It looks like Jan's patch at
http://gcc.gnu.org/ml/gcc-patches/2005-07/msg02021.html is causing a
code size regression in i686. I'll consider a 32-bit target, and this
testcase
char **
VTallocbuf(char **allbuf, unsigned long savelines)
{
return &allbuf[savelines];
}
For i686 we produce
movl 8(%esp), %eax
movl 4(%esp), %edx
sall $2, %eax
addl %edx, %eax
instead of
movl 8(%esp), %eax
movl 4(%esp), %edx
leal (%edx,%eax,4), %eax
However even in this case a no-lea code could be feasible:
movl 8(%esp), %eax
sall $2, %eax
addl 4(%esp), %eax
And this is exactly the rtl we have until peephole2, where this peephole
splits the instruction:
;; Don't do logical operations with memory inputs.
(define_peephole2
[(match_scratch:SI 2 "r")
(parallel [(set (match_operand:SI 0 "register_operand" "")
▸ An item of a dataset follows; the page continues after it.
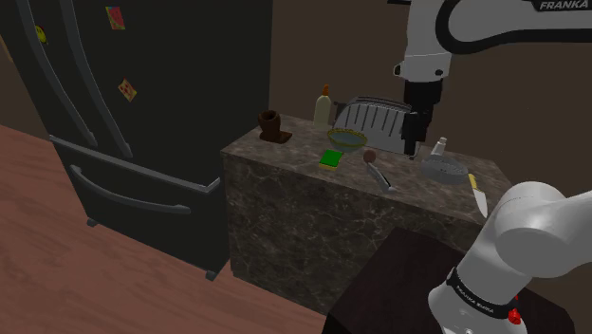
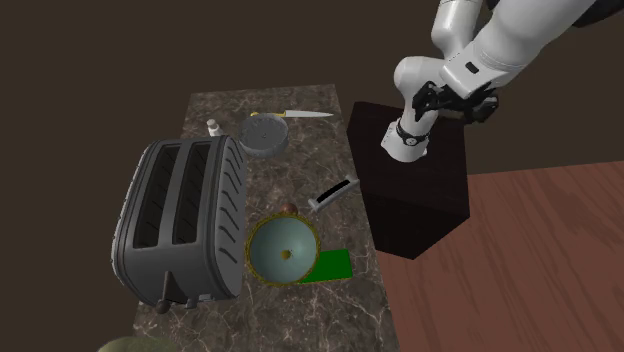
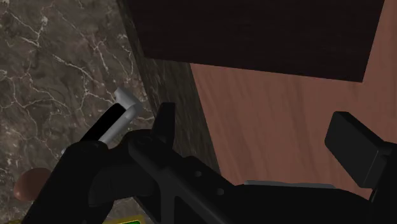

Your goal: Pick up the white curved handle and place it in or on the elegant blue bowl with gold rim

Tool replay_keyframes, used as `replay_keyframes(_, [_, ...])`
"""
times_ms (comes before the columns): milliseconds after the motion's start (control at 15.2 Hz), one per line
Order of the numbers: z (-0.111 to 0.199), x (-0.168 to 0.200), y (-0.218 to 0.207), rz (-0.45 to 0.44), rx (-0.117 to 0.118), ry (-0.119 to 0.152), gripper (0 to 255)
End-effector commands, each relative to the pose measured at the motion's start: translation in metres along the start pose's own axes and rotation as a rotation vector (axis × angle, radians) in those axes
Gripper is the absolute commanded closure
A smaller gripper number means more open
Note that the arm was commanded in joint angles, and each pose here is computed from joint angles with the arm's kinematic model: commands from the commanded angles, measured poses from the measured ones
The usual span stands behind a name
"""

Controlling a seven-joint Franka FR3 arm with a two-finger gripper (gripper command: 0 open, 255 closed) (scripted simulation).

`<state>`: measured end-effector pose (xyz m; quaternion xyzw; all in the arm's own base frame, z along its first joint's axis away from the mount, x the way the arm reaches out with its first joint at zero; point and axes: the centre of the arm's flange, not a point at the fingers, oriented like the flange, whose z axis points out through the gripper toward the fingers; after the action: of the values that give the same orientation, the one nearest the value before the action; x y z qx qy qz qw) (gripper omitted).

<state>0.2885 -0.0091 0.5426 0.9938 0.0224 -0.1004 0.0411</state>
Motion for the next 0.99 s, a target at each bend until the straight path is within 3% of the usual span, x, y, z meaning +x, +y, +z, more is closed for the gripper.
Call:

(match_operator:SI 3 "arith_or_logical_operator"
[(match_dup 0)
(match_operand:SI 1 "memory_operand" "")]))
(clobber (reg:CC FLAGS_REG))])]
"! optimize_size && ! TARGET_READ_MODIFY"
[(set (match_dup 2) (match_dup 1))
(parallel [(set (match_dup 0)
(match_op_dup 3 [(match_dup 0) (match_dup 2)]))
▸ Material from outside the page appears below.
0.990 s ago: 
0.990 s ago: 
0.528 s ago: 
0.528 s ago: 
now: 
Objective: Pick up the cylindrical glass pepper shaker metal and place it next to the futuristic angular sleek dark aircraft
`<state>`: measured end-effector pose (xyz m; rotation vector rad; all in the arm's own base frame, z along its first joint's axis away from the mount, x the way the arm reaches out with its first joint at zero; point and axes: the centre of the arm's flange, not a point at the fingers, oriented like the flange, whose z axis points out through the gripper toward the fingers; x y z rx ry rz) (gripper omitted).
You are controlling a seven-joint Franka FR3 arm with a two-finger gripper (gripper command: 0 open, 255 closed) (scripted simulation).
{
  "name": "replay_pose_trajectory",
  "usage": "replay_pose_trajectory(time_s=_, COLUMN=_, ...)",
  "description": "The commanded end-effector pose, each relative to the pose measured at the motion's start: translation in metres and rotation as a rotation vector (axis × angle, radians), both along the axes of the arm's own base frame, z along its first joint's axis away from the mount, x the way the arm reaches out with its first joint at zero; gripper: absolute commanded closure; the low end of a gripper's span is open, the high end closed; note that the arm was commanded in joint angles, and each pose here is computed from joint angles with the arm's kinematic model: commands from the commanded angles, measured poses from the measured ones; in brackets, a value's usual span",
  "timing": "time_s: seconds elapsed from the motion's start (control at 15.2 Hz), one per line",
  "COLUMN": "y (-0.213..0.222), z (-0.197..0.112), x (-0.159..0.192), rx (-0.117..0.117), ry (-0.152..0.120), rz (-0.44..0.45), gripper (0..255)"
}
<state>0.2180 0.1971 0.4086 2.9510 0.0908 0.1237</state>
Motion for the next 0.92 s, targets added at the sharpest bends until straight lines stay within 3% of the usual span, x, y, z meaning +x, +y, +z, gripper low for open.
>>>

(clobber (reg:CC FLAGS_REG))])]
"")
I think that Jan's patch should be conditionalized: if !optimize_size &&
!TARGET_READ_MODIFY, the transformation he removed will be done anyway,
and too late in the game.
Let's see what the hunks do...
Index: expr.c
===================================================================
RCS file: /cvs/gcc/gcc/gcc/expr.c,v
retrieving revision 1.806
diff -c -3 -p -r1.806 expr.c
*** expr.c 25 Jul 2005 12:04:45 -0000 1.806
--- expr.c 29 Jul 2005 12:10:40 -0000
*************** expand_expr_real_1 (tree exp, rtx target
*** 6578,6595 ****
target = 0;
}
- /* If will do cse, generate all results into pseudo registers
- since 1) that allows cse to find more things
- and 2) otherwise cse could produce an insn the machine
- cannot support. An exception is a CONSTRUCTOR into a multi-word
- MEM: that's much more likely to be most efficient into the MEM.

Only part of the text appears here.